▸ WHAT TO PRODUCE
Among the entries below, one line contains "- joint 1: -0.2923..0.2812" and another contains "- joint 5: -0.2000..0.2200". Transcribe those two lines and every line between them, exactly.

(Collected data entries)
§

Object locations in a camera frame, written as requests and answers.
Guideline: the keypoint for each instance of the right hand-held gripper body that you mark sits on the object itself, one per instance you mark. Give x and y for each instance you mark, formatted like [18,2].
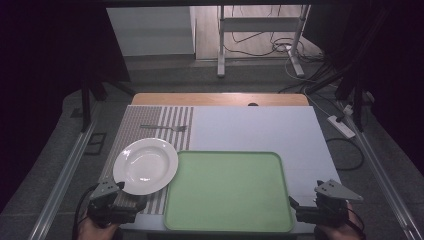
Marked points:
[328,204]

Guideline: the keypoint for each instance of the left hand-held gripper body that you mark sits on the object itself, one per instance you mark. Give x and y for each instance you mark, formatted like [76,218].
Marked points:
[107,202]

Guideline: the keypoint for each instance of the white plate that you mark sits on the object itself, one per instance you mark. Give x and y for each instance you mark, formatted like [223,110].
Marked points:
[145,166]

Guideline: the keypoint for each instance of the person's right hand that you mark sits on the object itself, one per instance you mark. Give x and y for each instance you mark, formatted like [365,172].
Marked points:
[337,232]

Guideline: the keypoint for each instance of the person's left hand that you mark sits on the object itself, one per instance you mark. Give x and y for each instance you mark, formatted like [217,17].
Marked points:
[94,232]

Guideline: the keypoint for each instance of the white power strip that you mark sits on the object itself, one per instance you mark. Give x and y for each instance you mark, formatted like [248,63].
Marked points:
[340,126]

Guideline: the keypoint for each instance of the green tray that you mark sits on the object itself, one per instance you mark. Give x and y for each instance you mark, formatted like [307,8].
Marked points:
[230,191]

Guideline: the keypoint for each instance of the striped grey placemat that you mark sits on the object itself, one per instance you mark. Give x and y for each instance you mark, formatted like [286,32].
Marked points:
[146,122]

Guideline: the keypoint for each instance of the metal fork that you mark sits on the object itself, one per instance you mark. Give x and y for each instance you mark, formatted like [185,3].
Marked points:
[166,127]

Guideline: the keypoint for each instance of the white board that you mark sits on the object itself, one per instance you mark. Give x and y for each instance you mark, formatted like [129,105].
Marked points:
[260,128]

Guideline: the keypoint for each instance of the black metal stand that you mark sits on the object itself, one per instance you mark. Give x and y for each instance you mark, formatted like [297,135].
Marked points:
[87,100]
[356,96]

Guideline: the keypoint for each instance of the wooden table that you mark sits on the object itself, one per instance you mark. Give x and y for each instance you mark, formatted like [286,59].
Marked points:
[216,99]

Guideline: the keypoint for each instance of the white panel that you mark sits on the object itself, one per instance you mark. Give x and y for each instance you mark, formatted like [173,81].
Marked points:
[150,31]

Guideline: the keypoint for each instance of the white metal stand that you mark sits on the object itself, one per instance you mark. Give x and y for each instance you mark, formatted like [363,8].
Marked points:
[260,25]

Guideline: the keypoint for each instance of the aluminium rail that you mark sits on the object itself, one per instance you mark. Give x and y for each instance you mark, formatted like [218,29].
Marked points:
[383,180]
[60,181]

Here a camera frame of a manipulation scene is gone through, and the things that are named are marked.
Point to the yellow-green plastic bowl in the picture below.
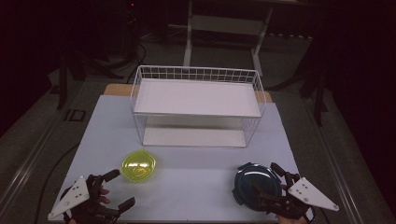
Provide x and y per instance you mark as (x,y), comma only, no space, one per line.
(138,166)

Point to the black stand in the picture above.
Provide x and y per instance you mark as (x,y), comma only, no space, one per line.
(319,93)
(63,77)

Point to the person's left hand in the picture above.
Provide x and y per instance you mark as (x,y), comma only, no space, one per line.
(104,195)

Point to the person's right hand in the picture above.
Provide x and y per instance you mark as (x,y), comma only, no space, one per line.
(292,221)

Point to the dark blue lidded container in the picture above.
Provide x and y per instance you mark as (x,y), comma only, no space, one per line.
(249,179)

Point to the metal floor rail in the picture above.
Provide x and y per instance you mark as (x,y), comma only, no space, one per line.
(28,169)
(334,168)

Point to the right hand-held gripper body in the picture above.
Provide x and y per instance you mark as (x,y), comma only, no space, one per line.
(306,194)

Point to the white metal stand frame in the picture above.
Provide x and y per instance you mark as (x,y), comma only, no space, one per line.
(227,25)

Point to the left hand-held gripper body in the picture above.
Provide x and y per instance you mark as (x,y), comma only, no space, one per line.
(76,194)

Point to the black floor socket plate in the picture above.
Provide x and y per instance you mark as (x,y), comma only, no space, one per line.
(75,115)

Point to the pale table cover sheet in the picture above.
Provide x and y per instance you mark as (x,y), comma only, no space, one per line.
(193,186)

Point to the dark equipment with red light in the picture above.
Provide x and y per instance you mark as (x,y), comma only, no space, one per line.
(130,21)

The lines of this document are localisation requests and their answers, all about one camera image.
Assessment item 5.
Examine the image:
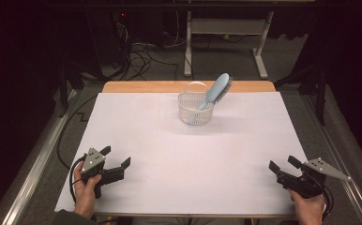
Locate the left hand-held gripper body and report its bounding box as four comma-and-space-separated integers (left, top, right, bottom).
80, 147, 127, 200

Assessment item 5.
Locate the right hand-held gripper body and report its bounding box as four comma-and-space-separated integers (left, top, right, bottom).
276, 157, 352, 200

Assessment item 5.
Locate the white plastic basket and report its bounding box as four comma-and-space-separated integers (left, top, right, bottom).
177, 81, 216, 127

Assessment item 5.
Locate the light blue hairbrush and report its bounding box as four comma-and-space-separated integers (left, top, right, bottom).
188, 72, 234, 125

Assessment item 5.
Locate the person's left hand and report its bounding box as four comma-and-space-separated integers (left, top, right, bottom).
73, 160, 103, 219

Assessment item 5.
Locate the person's right hand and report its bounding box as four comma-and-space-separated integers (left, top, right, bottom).
288, 189, 326, 221

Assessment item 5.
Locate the white table sheet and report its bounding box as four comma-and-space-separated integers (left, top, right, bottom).
54, 91, 330, 218

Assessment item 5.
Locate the black metal stand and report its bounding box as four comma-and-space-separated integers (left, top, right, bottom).
56, 59, 86, 119
274, 62, 328, 127

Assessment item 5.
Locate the black computer tower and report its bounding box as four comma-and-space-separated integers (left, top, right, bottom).
86, 10, 130, 68

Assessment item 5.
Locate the aluminium floor rail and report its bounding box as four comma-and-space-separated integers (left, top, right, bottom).
299, 93, 362, 225
0, 88, 79, 225

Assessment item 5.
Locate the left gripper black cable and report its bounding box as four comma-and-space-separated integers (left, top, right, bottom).
56, 94, 98, 204

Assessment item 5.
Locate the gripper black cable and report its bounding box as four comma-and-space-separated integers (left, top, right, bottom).
56, 94, 98, 204
321, 187, 335, 219

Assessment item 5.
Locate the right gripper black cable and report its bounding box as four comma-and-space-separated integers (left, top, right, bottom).
321, 187, 335, 219

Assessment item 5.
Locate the bundle of floor cables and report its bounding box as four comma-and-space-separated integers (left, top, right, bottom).
102, 41, 180, 82

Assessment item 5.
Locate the white metal desk frame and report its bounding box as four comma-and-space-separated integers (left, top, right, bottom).
183, 10, 276, 80

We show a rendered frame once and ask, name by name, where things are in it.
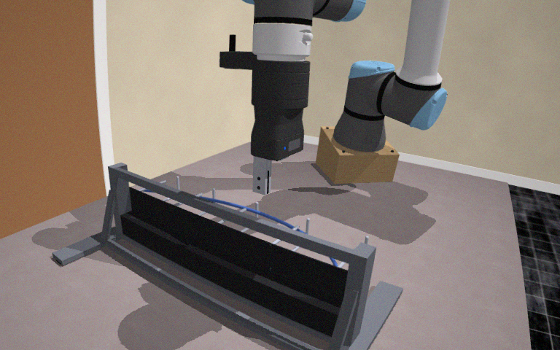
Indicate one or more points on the blue cable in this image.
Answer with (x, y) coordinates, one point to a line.
(254, 211)

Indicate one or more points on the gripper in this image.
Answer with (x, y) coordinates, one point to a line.
(280, 83)

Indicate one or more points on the grey patch panel rack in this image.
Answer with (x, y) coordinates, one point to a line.
(298, 290)

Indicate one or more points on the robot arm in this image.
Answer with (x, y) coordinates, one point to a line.
(372, 91)

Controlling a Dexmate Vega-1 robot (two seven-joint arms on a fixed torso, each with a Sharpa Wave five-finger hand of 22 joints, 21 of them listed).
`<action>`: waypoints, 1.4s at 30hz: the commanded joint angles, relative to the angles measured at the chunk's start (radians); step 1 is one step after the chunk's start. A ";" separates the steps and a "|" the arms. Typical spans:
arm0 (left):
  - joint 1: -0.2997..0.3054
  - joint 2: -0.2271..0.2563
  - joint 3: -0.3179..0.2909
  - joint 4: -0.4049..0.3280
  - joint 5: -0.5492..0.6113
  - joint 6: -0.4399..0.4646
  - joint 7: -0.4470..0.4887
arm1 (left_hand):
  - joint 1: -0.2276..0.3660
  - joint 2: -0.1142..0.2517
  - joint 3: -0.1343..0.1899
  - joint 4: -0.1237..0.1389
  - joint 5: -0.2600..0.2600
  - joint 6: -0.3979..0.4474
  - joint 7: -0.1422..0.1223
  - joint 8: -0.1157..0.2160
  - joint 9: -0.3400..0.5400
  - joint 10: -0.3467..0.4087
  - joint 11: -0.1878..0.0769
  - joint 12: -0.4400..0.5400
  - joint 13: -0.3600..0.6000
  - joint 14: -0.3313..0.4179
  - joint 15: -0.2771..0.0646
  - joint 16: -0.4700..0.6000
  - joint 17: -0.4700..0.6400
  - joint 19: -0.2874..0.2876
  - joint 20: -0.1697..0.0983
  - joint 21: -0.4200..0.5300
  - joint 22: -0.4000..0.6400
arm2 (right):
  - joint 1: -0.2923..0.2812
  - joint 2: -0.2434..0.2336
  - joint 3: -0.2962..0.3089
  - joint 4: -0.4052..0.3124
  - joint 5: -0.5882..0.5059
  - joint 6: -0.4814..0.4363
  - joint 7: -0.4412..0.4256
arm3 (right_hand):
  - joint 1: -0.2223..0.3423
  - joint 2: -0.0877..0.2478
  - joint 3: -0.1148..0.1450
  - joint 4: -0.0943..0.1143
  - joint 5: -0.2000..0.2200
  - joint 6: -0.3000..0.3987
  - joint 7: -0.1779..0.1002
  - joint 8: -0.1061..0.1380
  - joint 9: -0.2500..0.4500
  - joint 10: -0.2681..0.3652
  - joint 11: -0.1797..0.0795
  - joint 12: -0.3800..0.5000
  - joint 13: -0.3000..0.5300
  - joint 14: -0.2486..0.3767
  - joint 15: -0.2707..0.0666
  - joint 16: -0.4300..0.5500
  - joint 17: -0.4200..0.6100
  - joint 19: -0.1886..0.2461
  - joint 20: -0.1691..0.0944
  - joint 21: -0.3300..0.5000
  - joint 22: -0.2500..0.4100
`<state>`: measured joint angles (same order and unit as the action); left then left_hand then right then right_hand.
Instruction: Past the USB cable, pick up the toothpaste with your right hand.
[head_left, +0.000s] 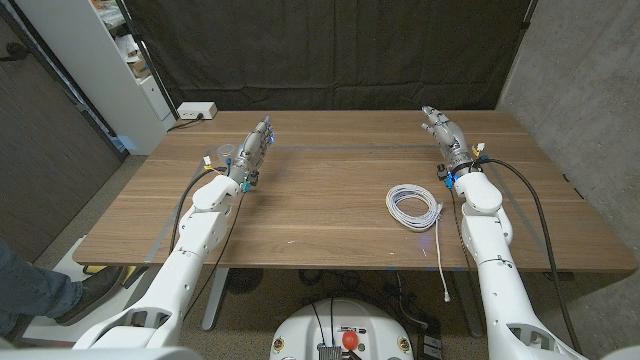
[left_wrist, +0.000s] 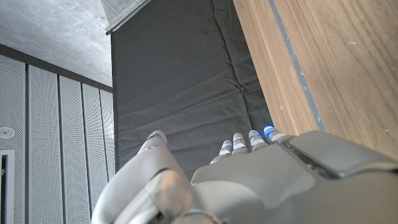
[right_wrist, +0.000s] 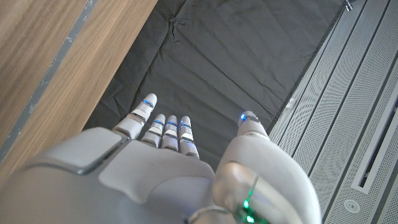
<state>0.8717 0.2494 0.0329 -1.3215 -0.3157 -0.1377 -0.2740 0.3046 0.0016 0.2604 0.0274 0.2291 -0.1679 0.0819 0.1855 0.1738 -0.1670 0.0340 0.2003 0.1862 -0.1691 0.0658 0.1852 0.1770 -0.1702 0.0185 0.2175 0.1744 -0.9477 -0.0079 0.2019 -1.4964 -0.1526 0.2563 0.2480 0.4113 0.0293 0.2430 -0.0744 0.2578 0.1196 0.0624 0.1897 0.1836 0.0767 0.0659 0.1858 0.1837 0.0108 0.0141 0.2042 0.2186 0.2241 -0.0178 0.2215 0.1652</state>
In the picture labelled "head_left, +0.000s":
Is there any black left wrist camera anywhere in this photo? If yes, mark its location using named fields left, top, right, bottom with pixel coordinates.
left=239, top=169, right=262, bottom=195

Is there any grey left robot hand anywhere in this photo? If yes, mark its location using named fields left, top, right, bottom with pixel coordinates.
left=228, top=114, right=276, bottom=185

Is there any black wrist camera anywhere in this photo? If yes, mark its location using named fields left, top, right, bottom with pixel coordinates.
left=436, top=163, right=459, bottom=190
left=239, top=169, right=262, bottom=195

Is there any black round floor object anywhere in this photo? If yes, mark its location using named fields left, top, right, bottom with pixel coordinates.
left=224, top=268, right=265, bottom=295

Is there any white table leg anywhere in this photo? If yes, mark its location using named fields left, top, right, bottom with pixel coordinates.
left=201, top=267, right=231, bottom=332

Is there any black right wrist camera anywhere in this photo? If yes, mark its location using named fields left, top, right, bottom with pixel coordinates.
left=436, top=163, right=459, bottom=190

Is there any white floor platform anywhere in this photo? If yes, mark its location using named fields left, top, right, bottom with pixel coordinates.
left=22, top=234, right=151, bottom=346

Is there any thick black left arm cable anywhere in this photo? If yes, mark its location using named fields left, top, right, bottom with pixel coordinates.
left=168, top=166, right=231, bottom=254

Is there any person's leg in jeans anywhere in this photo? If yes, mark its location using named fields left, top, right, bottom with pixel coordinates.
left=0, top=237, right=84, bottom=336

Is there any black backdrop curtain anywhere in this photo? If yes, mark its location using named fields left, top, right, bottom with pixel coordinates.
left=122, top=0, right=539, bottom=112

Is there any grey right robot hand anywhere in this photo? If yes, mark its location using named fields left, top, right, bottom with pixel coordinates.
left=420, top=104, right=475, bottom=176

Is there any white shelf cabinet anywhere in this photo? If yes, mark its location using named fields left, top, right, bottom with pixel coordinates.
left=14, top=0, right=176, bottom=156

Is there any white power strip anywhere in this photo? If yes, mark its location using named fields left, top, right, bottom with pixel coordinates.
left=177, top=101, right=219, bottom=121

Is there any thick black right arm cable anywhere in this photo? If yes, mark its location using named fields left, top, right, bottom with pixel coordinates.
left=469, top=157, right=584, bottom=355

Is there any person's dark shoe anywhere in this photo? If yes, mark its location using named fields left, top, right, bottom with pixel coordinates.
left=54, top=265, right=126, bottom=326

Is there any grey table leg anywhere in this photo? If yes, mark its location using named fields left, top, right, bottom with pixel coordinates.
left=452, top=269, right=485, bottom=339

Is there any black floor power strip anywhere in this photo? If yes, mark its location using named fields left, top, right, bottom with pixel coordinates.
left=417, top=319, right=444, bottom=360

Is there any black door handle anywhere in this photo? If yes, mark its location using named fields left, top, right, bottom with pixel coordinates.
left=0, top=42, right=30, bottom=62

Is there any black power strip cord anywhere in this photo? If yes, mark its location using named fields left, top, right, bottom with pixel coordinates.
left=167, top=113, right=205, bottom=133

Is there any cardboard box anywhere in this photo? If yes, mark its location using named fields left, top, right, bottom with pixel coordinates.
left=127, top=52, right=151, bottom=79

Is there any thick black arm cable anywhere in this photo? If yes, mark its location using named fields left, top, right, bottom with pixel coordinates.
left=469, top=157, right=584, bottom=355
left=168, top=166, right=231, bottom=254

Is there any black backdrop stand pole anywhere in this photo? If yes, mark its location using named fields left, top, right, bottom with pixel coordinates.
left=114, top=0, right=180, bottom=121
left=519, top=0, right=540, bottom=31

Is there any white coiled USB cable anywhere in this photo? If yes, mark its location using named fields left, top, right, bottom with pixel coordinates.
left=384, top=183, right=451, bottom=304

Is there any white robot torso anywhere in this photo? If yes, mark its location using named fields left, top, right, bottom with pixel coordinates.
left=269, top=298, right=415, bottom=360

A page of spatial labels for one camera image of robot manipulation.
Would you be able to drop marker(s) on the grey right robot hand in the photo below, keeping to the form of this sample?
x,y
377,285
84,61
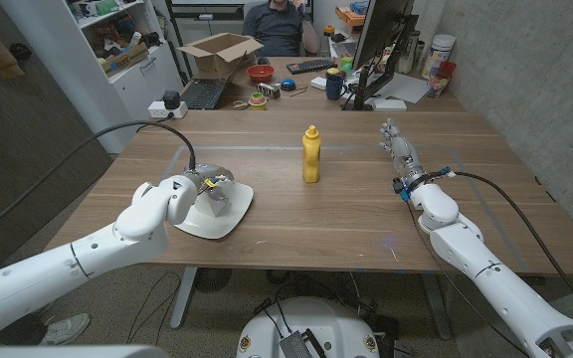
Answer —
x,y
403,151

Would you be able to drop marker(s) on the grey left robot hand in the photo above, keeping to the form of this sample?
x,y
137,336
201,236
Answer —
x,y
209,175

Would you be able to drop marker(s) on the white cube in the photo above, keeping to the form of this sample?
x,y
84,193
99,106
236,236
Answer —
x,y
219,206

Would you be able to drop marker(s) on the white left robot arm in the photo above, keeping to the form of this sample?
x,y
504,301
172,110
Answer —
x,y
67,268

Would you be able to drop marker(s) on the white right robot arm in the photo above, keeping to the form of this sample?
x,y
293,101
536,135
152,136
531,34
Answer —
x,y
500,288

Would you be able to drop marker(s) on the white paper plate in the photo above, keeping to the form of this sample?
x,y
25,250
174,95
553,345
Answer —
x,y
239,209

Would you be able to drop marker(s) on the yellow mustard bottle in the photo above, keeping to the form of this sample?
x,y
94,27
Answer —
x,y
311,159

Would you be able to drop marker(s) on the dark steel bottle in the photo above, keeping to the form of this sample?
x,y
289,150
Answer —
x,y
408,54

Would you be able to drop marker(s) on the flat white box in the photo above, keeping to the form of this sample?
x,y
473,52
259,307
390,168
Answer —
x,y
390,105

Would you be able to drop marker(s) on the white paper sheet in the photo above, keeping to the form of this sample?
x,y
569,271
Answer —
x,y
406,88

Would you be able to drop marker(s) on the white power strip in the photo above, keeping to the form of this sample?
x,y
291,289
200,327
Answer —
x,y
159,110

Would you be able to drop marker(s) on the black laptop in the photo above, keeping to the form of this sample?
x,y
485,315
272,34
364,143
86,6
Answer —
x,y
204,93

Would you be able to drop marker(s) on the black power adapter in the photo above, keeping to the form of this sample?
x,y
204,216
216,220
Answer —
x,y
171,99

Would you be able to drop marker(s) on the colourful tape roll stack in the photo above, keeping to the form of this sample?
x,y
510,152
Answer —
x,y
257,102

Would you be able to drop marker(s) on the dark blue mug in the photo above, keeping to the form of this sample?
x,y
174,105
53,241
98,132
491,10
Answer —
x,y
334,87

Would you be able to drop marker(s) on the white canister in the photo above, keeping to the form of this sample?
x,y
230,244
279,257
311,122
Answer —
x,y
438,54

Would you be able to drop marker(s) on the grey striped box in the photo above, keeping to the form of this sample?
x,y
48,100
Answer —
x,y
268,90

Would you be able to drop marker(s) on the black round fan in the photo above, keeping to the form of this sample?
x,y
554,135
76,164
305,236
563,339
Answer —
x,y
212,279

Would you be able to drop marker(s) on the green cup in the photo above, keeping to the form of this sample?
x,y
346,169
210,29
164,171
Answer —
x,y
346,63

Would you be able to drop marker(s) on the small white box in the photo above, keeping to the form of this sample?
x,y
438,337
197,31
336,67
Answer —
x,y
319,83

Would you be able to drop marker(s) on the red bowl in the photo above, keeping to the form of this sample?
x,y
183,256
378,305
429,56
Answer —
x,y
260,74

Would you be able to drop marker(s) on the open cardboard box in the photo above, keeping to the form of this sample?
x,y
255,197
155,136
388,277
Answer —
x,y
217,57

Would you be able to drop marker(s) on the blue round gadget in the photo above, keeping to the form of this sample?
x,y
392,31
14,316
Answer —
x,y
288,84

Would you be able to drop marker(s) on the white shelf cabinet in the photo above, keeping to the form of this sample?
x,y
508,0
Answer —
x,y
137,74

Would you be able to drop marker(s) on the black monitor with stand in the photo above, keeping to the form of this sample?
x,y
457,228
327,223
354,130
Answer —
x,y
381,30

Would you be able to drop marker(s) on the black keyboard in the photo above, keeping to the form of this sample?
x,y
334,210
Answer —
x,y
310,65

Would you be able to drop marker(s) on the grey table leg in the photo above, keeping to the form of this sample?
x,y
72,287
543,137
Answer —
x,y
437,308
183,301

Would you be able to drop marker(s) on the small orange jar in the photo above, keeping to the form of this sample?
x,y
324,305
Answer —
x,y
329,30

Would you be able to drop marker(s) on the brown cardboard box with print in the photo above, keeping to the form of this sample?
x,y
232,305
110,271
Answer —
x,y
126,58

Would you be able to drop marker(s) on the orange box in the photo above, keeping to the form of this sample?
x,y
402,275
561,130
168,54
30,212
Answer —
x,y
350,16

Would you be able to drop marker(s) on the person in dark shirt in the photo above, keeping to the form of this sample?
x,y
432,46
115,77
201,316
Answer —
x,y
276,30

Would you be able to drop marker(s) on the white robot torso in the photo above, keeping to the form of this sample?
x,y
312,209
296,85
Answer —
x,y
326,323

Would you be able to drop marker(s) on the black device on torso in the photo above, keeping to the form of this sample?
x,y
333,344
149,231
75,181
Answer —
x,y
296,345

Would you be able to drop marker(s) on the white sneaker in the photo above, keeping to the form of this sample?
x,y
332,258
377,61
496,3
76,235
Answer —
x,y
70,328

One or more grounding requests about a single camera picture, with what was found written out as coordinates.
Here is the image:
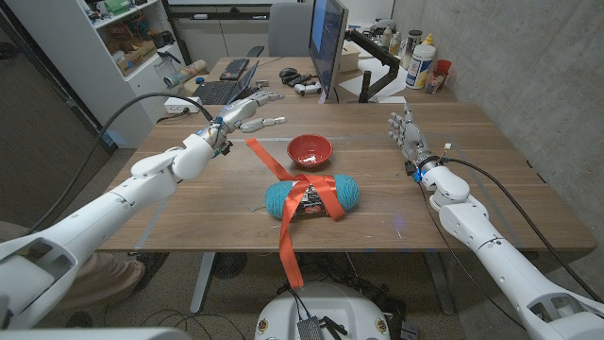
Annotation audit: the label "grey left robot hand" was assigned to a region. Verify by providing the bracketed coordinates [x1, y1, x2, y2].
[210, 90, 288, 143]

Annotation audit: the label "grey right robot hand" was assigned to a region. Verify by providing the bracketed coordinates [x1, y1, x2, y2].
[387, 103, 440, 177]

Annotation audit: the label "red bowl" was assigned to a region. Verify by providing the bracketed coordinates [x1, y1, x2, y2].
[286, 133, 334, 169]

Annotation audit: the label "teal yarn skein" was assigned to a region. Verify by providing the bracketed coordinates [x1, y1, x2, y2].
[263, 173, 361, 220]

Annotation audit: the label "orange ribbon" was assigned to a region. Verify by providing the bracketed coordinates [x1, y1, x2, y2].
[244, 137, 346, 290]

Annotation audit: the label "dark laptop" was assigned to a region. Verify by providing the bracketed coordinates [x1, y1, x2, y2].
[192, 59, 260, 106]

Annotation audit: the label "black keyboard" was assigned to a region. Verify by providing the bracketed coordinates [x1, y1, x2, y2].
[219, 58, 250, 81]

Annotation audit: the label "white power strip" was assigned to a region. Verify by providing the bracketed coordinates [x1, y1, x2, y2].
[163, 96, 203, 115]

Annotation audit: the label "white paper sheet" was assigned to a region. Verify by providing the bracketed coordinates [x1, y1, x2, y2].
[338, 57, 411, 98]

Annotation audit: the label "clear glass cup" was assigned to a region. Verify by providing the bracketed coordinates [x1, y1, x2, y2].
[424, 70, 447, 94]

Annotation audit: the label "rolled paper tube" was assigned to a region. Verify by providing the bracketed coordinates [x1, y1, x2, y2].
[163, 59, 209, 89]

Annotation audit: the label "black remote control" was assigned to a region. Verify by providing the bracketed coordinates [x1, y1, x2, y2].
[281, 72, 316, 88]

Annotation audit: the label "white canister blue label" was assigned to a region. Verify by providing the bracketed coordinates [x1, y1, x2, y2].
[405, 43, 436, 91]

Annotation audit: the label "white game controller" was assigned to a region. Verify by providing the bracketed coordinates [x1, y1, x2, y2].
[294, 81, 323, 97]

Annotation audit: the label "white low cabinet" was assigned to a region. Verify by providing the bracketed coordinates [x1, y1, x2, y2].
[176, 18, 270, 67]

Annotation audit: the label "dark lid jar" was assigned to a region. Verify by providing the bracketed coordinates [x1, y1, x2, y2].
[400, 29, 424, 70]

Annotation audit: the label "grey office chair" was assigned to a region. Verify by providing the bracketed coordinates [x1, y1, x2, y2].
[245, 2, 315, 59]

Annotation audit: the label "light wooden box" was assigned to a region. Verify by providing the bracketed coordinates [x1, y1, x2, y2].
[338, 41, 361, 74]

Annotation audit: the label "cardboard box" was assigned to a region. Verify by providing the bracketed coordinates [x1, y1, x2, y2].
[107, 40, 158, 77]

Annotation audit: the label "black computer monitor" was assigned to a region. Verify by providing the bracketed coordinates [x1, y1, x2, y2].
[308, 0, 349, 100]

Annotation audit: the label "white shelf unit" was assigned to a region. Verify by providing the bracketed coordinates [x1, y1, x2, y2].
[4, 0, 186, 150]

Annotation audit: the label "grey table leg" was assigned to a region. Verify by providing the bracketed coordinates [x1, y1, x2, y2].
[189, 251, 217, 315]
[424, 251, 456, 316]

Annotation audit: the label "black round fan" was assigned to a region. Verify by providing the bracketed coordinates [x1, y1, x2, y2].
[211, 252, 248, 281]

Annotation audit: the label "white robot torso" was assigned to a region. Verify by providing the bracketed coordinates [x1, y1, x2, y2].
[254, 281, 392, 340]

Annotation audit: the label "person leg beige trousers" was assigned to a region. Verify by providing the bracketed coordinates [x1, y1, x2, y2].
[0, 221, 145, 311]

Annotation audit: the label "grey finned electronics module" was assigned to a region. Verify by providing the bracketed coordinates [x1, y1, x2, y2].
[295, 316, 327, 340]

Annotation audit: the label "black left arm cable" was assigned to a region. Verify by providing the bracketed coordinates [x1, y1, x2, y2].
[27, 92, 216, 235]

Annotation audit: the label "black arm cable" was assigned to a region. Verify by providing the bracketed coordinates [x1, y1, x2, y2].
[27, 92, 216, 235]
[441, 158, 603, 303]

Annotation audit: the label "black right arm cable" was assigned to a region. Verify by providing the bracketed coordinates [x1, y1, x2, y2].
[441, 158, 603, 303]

§

▸ WRITTEN SOLUTION
  - joint 1: -0.2923..0.2812
  - joint 2: -0.2434..0.2336
  - joint 3: -0.2962..0.3089
  - joint 4: -0.4052..0.3124
  - joint 5: -0.5882..0.5059
  - joint 6: -0.4814..0.4363
  - joint 7: -0.4412..0.4256
arm3 (right_hand):
  - joint 1: -0.2223..0.3423
  - joint 2: -0.0877..0.2478
  - joint 3: -0.1148..0.1450
  - joint 4: -0.0943..0.1143
  - joint 5: -0.2000..0.2200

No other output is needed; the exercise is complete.